In ever larger numbers, poor people in developing and emerging market countries are accessing financial services offered by formal providers outside of traditional bank branches. In Kenya, M-PESA provides money transfer services and the equivalent of a small balance transaction account to more than 12 million customers through cell phones and a network of over 16,000 agents. In Brazil, over 170,000 agent points, such as pharmacies, deliver a wide array of services on behalf of banks, processing approximately 2.5 billion transactions a year. Wal-Mart Bank in Mexico is using 1,000 Wal-Mart stores (totaling 18,000 points of sale) as agents to offer its clients financial services, including deposits and payments. These are not isolated examples, but rather evidence of how transformational branchless banking is rapidly changing the access to finance landscape.

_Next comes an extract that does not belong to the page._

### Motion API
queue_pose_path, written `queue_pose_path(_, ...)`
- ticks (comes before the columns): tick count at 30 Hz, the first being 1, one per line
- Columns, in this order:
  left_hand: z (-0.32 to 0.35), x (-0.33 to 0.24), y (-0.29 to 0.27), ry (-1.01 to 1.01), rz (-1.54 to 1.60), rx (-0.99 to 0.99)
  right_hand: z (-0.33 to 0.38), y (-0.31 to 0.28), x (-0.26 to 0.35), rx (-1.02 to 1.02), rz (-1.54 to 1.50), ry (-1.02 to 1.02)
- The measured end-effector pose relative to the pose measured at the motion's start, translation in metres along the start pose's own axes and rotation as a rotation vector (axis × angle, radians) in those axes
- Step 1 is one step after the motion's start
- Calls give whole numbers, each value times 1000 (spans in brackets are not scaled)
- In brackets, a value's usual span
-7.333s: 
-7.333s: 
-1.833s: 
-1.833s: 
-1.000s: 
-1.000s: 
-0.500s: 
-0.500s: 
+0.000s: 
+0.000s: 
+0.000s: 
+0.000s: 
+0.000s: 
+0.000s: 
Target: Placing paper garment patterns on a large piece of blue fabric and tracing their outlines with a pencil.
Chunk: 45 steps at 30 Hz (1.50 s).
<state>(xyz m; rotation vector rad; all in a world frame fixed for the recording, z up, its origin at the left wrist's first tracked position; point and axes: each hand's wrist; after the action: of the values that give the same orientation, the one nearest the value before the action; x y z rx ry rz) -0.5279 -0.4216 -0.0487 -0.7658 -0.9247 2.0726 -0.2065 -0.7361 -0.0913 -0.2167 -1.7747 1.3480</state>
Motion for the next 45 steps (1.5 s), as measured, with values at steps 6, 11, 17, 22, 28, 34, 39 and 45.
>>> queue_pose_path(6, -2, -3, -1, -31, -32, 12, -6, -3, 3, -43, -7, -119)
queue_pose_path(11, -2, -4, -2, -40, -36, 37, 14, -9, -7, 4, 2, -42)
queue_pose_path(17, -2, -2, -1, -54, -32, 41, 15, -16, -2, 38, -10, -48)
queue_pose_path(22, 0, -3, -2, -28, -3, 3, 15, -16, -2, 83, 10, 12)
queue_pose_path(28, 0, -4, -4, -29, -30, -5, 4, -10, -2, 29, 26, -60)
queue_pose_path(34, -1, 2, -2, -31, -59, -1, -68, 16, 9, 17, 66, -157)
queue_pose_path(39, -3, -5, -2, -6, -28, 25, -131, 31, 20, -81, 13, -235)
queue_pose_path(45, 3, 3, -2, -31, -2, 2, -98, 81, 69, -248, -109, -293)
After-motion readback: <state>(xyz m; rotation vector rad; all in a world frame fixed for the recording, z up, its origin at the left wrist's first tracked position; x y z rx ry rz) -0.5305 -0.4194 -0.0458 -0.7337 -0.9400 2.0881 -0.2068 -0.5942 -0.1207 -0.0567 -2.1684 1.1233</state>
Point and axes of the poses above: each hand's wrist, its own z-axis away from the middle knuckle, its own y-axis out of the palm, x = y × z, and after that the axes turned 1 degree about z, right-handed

Giving unbanked and underbanked people the opportunity to access a full range of needed formal financial services could be a significant step toward more equitable and efficient financial markets.

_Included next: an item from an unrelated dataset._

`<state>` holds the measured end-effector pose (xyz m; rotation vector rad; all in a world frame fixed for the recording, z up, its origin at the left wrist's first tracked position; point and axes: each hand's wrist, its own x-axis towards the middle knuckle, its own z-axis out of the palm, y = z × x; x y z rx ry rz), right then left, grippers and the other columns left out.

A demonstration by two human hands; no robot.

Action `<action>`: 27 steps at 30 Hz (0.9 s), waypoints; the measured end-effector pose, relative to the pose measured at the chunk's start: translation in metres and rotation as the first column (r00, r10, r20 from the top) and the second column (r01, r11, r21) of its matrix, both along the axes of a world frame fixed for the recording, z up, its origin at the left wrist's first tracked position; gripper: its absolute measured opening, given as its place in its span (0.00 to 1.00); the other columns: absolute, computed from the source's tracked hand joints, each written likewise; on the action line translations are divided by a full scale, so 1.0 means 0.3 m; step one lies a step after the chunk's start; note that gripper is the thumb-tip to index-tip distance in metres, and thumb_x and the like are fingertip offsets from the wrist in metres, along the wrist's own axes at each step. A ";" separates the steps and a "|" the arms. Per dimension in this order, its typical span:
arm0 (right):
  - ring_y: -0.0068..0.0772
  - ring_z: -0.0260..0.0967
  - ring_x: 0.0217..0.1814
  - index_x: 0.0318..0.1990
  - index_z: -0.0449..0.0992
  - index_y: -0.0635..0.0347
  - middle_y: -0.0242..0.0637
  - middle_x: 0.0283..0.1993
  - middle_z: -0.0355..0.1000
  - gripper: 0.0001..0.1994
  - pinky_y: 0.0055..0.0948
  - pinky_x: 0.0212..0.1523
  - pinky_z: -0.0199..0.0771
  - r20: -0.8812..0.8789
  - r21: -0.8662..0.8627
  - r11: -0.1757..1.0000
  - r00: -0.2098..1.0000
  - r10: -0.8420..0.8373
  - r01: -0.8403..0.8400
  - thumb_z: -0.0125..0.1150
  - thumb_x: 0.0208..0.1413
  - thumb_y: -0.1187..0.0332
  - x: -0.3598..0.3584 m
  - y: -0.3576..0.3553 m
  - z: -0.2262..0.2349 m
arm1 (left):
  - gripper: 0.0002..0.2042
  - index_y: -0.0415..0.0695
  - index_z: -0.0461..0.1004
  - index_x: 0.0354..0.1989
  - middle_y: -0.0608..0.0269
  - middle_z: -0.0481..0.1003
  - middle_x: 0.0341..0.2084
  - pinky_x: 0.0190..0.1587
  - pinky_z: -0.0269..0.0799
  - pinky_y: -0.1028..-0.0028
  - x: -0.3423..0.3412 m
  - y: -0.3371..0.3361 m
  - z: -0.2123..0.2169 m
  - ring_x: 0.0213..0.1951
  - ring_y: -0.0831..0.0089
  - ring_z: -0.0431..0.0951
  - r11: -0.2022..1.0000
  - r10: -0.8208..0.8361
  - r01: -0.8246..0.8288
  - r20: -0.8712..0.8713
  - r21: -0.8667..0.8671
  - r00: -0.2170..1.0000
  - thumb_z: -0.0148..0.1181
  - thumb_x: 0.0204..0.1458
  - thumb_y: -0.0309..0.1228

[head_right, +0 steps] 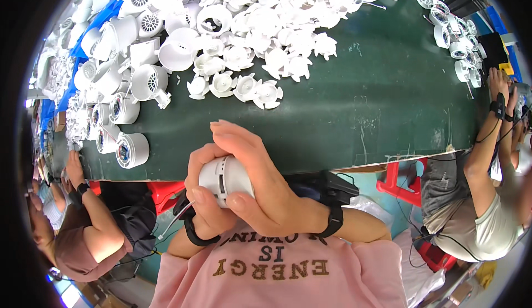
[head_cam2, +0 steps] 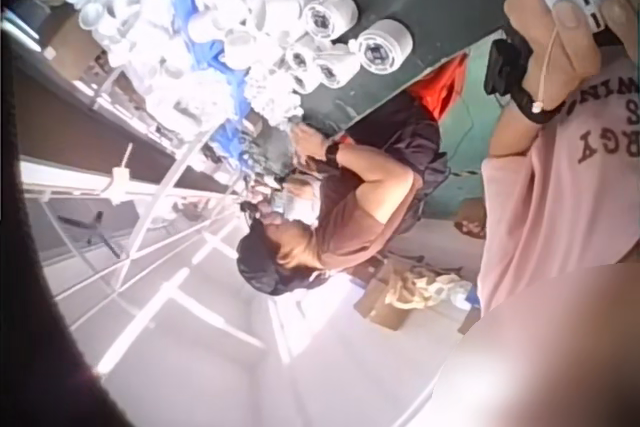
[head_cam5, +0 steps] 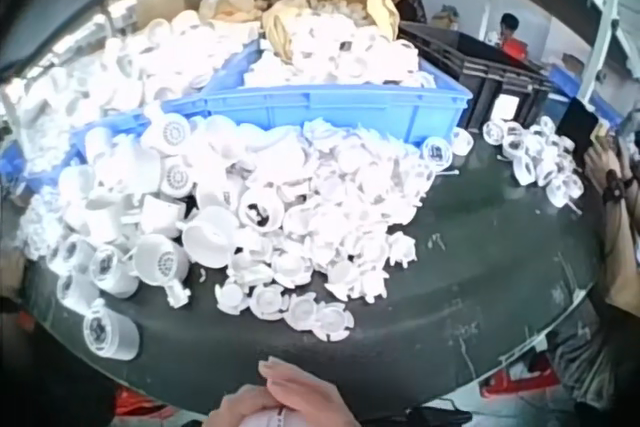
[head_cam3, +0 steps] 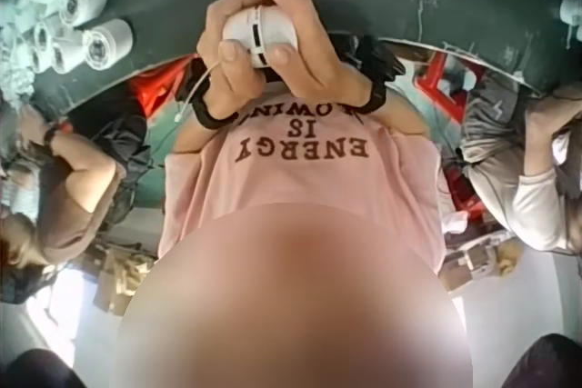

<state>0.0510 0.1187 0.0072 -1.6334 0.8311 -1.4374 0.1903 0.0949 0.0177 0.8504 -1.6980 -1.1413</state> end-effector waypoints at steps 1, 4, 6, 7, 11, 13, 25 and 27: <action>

As with conventionally delivered financial services, consumers using branchless banking services face risks and challenges as well as benefits. Transformational branchless banking heightens the consumer-related concerns of regulators and supervisors because it combines the use of agents and technology-enabled devices to serve large numbers of less educated and inexperienced customers, potentially in a short period of time. However, even in markets where they have achieved massive scale, the benefits of such innovative models seem so far to outweigh the risks for consumers.
Regulation—whether created at an early stage or after new models are fully operational—should obey two principles: proportionality and effectiveness.